[[ DATASET SECTION open ]]

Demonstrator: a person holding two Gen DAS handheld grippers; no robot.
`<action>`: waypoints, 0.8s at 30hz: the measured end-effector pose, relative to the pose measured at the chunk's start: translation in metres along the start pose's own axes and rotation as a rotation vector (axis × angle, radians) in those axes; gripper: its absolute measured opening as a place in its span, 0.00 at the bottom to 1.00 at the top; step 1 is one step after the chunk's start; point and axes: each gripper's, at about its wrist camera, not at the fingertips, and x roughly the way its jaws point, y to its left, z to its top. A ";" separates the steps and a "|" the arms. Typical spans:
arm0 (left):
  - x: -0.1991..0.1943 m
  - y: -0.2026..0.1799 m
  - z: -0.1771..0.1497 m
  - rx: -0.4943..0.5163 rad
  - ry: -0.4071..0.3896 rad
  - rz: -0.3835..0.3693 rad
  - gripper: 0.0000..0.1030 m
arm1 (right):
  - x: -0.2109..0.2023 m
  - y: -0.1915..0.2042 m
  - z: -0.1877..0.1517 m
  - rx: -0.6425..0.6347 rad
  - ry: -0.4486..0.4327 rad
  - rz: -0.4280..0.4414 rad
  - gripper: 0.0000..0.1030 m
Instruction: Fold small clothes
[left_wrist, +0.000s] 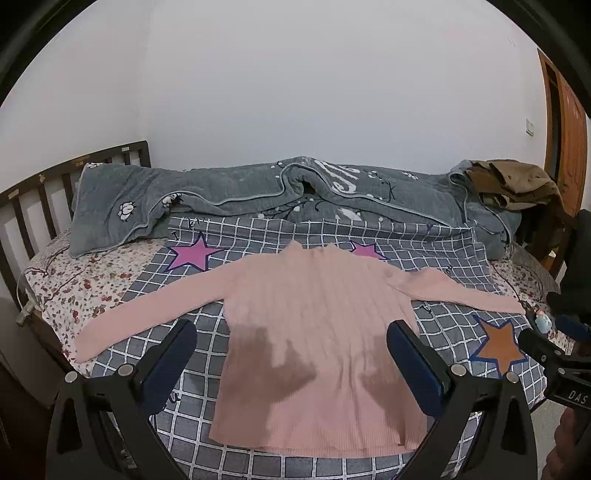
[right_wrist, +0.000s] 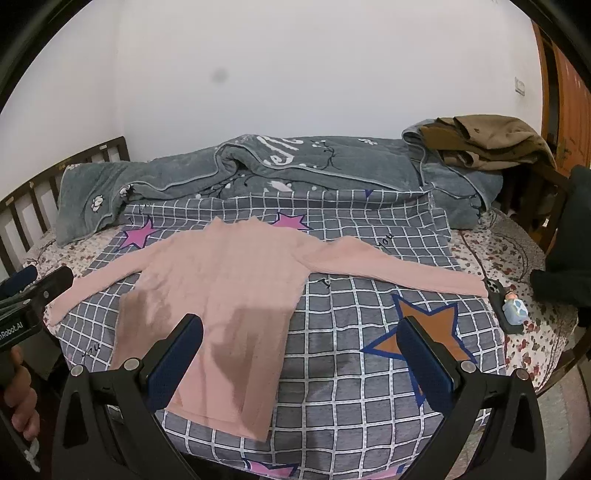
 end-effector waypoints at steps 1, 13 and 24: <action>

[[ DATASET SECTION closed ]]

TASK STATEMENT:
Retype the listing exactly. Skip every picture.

EXERCISE RESPONSE:
Demonstrator: a person holding two Gen DAS handheld grippers; no robot.
`<action>`: waypoints, 0.8s at 30hz: the measured end-effector pose, relative to the pose measured at the chunk's start: translation in metres along the start pose's own axes and rotation as a rotation vector (axis × angle, radians) in those axes; gripper: its absolute measured opening as a place in its span, 0.00 at the bottom to 1.00 at the top; step 1 is one step after the chunk's start; point and axes: each gripper's, at about its wrist camera, not at the fingertips, and x roughly the way its jaws point, y to its left, z to its top. A ";" separates the steps and a "|" the arms. Typical spans:
arm0 (left):
  - x: -0.1991..0.1943 m
  - y: -0.2026..0.1799 m
  - z: -0.1771..0.1497 m
  - rx: -0.4943..0.5163 rad
  - ry: -0.4071..0.3896 rad
  - rz: -0.3835..0.3693 rad
  - gripper: 0.0000..0.1030 m
arm1 (right):
  - x: -0.2109..0.2023 m
  - y: -0.1915..0.2042 m
  - z: -0.1877..0.1517 m
  - rx: -0.6425..0.6347 rad
  - ry: -0.4486..0.4327 rad
  - rz: -0.4280..0.4414 rad
  - gripper: 0.0000..0.1030 m
Instruction: Fold small clothes
[left_wrist, +0.000s] 
[right_wrist, +0.000s] 
 end-effector waypoints at steps 1, 13 and 24: <action>

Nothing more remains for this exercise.